I didn’t know that autism was a neurological brain disorder. I didn’t know what sensory processing was or that anyone could be overwhelmed by lights or sounds and seek sensory input at the same time. I didn’t know how this diagnosis would impact my child for the rest of his life. But I did know that this new information didn’t change my son. Mr. L was still my beautiful, intelligent, creative, wonderment son.
This diagnosis of autism was meant to change me, completely. This new information of a speech delay and communication delays was meant for me to set my pride aside, humble myself, and learn how to be the parent my unique child needed. Don’t get me wrong, I had plenty of experience with children and was a great mother. Which is why being willing to take all my parenting knowledge and pushing it inside out and turning it upside down was such a frustrating journey for me to deal with. I was a good mom, so why was nothing working?
Because autism is a different way of thinking, communicating, and understanding the world. And if I was going to keep up, I was going to have to kick off my comfortable shoes of the world I knew and get ready to frolic through some sand of new information.
And I gotta tell you that it’s been worth every gritty step of this journey.

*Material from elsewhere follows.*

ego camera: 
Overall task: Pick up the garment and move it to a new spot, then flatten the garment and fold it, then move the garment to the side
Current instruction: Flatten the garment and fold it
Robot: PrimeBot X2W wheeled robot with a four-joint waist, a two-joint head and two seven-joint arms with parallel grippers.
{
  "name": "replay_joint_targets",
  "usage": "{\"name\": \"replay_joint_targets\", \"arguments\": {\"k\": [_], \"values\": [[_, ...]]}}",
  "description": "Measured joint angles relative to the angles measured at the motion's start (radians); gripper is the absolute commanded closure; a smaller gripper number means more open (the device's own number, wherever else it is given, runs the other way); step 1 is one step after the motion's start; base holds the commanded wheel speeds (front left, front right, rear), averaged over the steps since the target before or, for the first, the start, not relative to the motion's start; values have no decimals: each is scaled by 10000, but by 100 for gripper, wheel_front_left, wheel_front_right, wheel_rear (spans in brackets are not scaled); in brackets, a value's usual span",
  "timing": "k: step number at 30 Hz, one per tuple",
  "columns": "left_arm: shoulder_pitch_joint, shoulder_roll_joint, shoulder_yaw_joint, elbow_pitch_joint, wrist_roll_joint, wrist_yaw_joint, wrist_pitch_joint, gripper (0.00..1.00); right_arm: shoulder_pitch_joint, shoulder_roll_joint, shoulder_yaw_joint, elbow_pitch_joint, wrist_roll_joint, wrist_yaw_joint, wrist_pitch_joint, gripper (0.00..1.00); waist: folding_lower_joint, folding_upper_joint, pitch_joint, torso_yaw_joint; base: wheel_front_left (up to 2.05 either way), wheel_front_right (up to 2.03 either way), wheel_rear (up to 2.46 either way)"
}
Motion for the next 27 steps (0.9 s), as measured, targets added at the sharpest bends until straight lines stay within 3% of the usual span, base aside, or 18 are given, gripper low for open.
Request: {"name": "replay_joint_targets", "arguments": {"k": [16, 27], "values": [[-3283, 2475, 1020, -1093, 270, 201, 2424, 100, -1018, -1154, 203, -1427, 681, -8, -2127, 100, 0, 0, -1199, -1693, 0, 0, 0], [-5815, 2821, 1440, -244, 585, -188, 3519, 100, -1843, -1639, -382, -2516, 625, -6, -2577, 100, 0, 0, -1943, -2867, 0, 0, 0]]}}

So today I want to share this new and cool thing Mr. L has started doing. Leading yoga classes. Not just learning yoga at home, or even adventuring out to a yoga class…. He has started leading yoga sessions at school during recess with his neurotypical peers. That means he has asked and convinced typical 4th grade kids to follow him through yoga sessions during their recess time. This is not his special education class or his special education teacher helping lead this.
This is his regular 4th grade class peers that he spends usually 75% of his school day with. And from the pictures I’m getting from his teacher, they all seem to be having a great time! I just wish I knew what he was saying to these cool kids when inviting them to exercise with him in these fun stretching poses. Mr. L is seriously such a cool kid.
This isn’t the first time he has done something like this, he often reads picture books to his neurotypical 4th grade class after they visit their school library, if he finds a book he deems fun enough to read to everyone. From the pictures and videos I’m getting from his class aid, his peers seem to love his expressive reading 😄
I’ve even seen him lead a crowd at Disneyland’s California Adventure, I kid you not. We were there last year, and over by the ride Mission Breakout, they had street performers who put on a dance party. But when the show was over the music was still playing and Mr. L hopped up on the sidewalk and started leading the crowd with his own dance moves and clapping! The crazy thing was that not only did the crowd stay, participate and cheer, more passerby’s stopped and joined! That is one brave kid who loves to have a great time and likes others to love life with him. Sometimes Autism can be amazing.